PROBLEM DETAILS » Please keep to the lines below from the one with "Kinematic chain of" through the one with "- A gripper", and restate them word for word, ends included.

Dataset items
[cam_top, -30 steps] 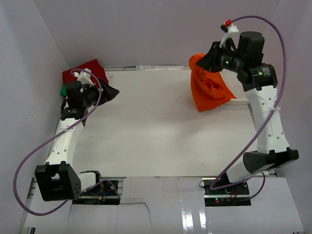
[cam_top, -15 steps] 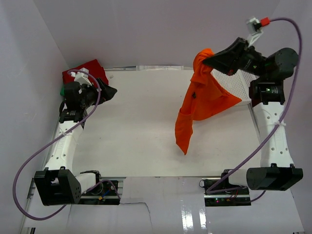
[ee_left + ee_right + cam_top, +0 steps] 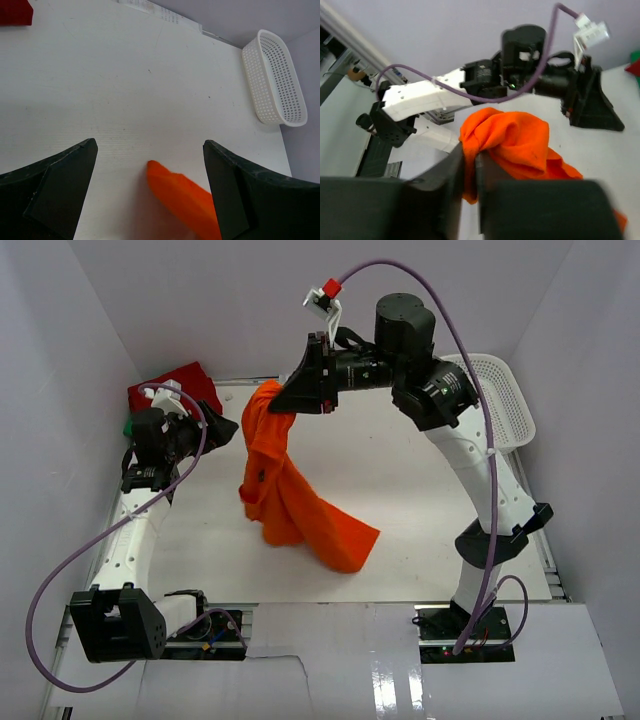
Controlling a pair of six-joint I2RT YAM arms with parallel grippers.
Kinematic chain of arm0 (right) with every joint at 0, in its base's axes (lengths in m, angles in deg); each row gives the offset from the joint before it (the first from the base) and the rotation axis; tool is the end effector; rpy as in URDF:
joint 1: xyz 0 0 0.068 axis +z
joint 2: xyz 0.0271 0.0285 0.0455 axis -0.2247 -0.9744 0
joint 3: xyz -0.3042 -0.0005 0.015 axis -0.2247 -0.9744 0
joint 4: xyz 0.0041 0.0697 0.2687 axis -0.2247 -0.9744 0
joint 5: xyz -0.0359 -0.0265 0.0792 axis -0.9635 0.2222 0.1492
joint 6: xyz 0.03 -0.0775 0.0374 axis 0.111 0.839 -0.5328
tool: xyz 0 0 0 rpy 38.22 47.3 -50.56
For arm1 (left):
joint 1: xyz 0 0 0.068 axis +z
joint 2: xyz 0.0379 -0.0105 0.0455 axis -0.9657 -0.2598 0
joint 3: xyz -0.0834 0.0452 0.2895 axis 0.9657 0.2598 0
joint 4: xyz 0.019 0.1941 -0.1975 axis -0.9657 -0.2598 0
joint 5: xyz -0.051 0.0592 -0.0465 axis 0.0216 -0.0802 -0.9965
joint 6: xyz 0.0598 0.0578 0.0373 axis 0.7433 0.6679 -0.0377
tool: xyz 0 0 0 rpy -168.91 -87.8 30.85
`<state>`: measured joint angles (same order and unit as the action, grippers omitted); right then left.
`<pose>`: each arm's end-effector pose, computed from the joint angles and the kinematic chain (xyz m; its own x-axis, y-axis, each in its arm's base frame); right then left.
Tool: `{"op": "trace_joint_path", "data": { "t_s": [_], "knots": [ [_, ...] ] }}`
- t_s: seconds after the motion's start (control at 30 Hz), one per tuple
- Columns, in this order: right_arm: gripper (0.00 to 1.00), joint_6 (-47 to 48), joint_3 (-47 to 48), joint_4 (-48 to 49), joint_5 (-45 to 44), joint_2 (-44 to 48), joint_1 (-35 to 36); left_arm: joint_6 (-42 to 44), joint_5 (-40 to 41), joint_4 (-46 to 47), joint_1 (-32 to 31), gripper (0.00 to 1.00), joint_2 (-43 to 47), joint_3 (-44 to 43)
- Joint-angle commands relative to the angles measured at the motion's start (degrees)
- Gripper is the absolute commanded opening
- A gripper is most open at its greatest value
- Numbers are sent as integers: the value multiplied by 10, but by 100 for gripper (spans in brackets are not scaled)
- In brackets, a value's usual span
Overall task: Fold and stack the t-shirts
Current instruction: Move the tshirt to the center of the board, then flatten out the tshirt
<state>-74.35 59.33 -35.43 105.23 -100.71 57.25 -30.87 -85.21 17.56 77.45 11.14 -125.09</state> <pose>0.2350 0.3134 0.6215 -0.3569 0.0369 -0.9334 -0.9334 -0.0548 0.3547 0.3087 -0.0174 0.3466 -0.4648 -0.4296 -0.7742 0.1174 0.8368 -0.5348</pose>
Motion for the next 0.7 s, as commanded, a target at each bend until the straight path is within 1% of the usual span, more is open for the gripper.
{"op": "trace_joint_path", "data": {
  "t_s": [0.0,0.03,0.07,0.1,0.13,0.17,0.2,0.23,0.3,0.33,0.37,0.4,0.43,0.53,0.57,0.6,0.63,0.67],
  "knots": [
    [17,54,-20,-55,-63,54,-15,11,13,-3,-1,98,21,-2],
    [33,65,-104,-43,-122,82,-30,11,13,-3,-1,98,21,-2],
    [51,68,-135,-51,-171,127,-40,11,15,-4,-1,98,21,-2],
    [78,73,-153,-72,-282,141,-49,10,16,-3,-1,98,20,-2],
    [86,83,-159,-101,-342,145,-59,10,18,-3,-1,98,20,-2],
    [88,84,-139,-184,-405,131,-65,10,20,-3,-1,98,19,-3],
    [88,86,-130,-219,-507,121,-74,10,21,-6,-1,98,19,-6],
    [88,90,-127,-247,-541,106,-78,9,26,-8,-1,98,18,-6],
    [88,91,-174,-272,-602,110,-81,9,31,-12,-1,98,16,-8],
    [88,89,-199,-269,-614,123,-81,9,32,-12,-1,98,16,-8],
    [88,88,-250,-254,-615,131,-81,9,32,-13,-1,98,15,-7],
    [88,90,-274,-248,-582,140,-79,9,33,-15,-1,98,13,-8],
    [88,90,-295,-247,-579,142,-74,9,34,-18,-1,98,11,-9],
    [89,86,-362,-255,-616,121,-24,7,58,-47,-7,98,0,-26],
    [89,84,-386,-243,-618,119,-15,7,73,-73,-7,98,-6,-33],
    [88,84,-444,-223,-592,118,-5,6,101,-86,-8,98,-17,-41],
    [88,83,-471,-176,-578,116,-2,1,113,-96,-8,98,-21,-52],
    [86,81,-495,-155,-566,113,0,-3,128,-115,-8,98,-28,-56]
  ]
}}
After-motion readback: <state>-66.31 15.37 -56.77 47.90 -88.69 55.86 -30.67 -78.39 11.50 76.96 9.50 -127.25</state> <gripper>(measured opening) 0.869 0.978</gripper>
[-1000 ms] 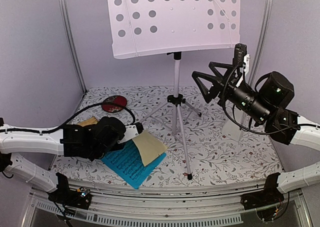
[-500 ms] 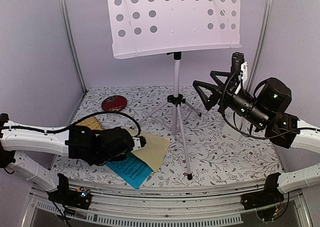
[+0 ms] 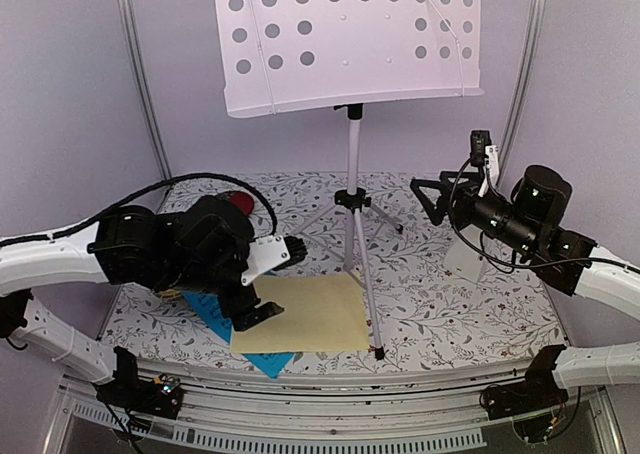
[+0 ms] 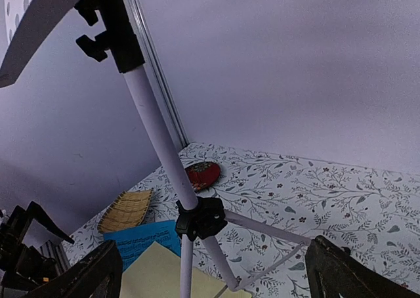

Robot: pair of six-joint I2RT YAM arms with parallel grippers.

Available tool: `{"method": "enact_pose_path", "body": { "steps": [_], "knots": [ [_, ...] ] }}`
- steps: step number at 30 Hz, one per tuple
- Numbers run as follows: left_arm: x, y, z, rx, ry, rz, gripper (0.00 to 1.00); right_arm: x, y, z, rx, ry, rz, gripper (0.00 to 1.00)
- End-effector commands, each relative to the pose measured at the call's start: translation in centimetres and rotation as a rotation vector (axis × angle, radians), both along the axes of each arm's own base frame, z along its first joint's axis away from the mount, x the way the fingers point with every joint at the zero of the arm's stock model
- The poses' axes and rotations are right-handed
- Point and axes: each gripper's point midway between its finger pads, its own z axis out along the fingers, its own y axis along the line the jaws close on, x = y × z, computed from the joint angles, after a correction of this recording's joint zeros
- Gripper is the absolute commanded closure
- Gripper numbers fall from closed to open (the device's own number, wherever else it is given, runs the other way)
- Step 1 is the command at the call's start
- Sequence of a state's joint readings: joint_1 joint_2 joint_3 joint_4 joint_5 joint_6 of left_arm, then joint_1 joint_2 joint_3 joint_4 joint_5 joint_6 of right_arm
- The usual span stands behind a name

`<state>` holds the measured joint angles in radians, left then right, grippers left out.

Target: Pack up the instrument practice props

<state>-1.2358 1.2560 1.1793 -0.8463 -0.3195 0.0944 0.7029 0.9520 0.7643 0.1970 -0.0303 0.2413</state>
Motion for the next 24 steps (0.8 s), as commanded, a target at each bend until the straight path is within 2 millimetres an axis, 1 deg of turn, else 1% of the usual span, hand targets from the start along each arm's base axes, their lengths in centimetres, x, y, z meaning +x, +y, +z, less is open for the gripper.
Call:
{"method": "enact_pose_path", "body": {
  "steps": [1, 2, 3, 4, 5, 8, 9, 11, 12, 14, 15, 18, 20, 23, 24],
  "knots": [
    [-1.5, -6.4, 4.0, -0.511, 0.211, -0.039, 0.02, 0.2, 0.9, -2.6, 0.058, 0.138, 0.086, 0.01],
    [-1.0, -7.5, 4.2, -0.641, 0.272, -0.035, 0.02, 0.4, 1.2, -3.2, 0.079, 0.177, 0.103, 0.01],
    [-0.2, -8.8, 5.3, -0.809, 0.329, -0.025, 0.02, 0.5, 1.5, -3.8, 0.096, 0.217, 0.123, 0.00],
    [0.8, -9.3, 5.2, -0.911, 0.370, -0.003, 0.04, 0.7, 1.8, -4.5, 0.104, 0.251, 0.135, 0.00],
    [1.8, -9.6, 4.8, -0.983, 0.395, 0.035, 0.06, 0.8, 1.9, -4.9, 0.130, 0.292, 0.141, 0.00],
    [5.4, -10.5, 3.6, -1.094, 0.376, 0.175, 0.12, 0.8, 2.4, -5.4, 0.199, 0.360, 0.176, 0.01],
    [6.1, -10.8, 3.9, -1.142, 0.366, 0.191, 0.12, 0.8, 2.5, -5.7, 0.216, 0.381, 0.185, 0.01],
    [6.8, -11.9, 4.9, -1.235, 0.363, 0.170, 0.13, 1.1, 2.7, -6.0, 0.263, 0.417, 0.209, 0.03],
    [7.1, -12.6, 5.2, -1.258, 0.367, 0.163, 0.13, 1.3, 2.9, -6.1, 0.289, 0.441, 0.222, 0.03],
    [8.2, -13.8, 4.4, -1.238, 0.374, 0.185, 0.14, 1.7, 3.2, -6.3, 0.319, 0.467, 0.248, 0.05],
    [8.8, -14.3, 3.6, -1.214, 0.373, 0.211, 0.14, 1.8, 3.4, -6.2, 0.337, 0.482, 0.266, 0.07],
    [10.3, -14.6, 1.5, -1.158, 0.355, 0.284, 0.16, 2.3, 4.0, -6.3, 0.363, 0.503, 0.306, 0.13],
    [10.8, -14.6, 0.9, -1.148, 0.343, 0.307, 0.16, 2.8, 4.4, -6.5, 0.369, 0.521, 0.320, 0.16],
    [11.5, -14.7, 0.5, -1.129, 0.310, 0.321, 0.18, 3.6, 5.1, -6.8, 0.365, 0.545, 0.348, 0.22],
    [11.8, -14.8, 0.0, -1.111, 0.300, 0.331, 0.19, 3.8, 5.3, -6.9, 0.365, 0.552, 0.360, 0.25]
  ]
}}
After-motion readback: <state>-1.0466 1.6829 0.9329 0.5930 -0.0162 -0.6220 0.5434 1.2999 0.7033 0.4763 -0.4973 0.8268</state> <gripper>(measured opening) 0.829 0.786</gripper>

ANSWER FOR THIS EXERCISE »
Kinematic chain of arm0 (right) with every joint at 0, in its base's axes (lengths in m, angles in deg); each row gives the offset from the joint before it (the first from the base) and the rotation axis; tool is the end effector; rpy as in URDF:
joint 1: xyz 0 0 0.068 axis +z
joint 2: xyz 0.0271 0.0285 0.0455 axis -0.2247 -0.9744 0
joint 3: xyz -0.3042 -0.0005 0.015 axis -0.2247 -0.9744 0
joint 4: xyz 0.0041 0.0697 0.2687 axis -0.2247 -0.9744 0
joint 5: xyz -0.0359 -0.0265 0.0792 axis -0.9635 0.2222 0.1492
joint 6: xyz 0.03 -0.0775 0.0374 axis 0.111 0.839 -0.5328
tool: xyz 0 0 0 rpy 38.22 47.3 -50.56
For arm1 (left):
joint 1: xyz 0 0 0.068 axis +z
joint 2: xyz 0.0379 -0.0105 0.0455 axis -0.9657 -0.2598 0
joint 3: xyz -0.0834 0.0452 0.2895 axis 0.9657 0.2598 0
joint 4: xyz 0.019 0.1941 -0.1975 axis -0.9657 -0.2598 0
joint 5: xyz -0.051 0.0592 -0.0465 axis 0.0216 -0.0802 -0.9965
joint 6: xyz 0.0598 0.0578 0.0373 axis 0.7433 0.6679 -0.0377
tool: xyz 0 0 0 rpy -168.91 -87.8 30.85
`<state>`: measured joint angles (same order and unit as the action, grippers omitted); right then left.
`<pose>`: each arm's end-effector pose, computed from the joint angles and the kinematic chain (xyz m; its own x-axis, y-axis, each in its arm's base frame); right then left.
Tool: `{"op": "trace_joint_path", "data": { "t_s": [_], "knots": [ [_, ...] ] }}`
- t_s: seconds after the motion's start (control at 30 Hz), one per tuple
- Columns, in this order: right_arm: gripper (0.00 to 1.00), joint_6 (-47 to 48), joint_3 (-47 to 48), joint_4 (-48 to 49), joint_5 (-45 to 44), joint_2 (-44 to 48), joint_1 (-35 to 36); left_arm: joint_6 (-42 to 44), joint_5 (-40 to 41), joint_4 (-46 to 47), joint_1 (-32 to 31), gripper (0.00 to 1.00), joint_2 (-43 to 47), joint_3 (-44 to 43)
- Joint-angle commands relative to the angles measured at the motion's start (degrees)
- Gripper is the absolute commanded opening
- A gripper is most open at its greatest value

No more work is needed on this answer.